* TASK
After reading the data below, copy out every line that contains the word "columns".

○ ○ ○

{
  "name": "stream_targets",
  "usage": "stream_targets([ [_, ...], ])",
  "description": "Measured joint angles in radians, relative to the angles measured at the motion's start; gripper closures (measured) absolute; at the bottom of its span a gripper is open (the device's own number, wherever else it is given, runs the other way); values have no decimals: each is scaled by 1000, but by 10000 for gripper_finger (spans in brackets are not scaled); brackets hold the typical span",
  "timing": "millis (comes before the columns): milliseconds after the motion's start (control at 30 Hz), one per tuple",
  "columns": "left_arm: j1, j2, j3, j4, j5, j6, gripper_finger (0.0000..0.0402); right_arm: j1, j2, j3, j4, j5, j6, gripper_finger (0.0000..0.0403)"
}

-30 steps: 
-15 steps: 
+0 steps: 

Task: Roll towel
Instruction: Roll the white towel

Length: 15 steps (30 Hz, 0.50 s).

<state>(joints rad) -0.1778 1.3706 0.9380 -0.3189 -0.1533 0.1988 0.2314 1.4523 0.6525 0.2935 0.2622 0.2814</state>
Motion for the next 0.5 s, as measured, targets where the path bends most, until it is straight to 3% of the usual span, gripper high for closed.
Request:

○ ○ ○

* SOLVED EXERCISE
  "timing": "millis (comes before the columns): milliseconds after the motion's start (control at 30 Hz), one per tuple",
  "columns": "left_arm: j1, j2, j3, j4, j5, j6, gripper_finger (0.0000..0.0402); right_arm: j1, j2, j3, j4, j5, j6, gripper_finger (0.0000..0.0403)"

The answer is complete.